Fracking operations in northern Texas are emitting much more of a potent greenhouse gas than previously estimated, according to new research by University of Houston chemists.
UH researchers authored a series of studies on methane emissions in the Barnett shale formation in the journal Environmental Science & Technology. The formation comprises the Dallas-Fort Worth area and counties to the west and south.
Fracking helped dramatically increase the amount of natural gas produced in the Barnett formation and nationwide over the last decade.
Supporters of continued natural gas development frequently pointed out that the gas burns cleaner than coal, but the process of drilling and transporting natural gas releases methane, which has the potential for a far larger impact on global warming than carbon dioxide.

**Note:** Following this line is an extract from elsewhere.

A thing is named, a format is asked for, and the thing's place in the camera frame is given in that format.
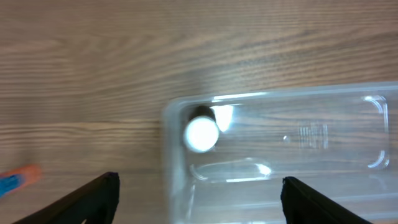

The Houston scientists measured methane emission levels between 0.01 percent and 47.8 percent at a series of natural gas well pads, compressor stations and processing plants in October 2013. They also tested 12 landfills, which also emit methane.
Leaks from the two plants and 13 compressor stations were considerably higher than those from the 125 well pads; the median emission rate across all facilities was 2.1 percent.
The study said individual sites with high loss rates would make natural gas worse for climate change than coal in the short term.
Robert Talbot, a UH chemistry professor and lead author of the paper, attributed some of the high emissions levels to human error and noted that some sites with broken valves or open hatches could be left unattended for weeks afterward.
The researchers stressed the importance of determining the overall prevalence of high-emission sites across the fracking industry.
The study was coordinated by advocacy group the Environmental Defense Fund with funding from the Alfred P. Sloan Foundation.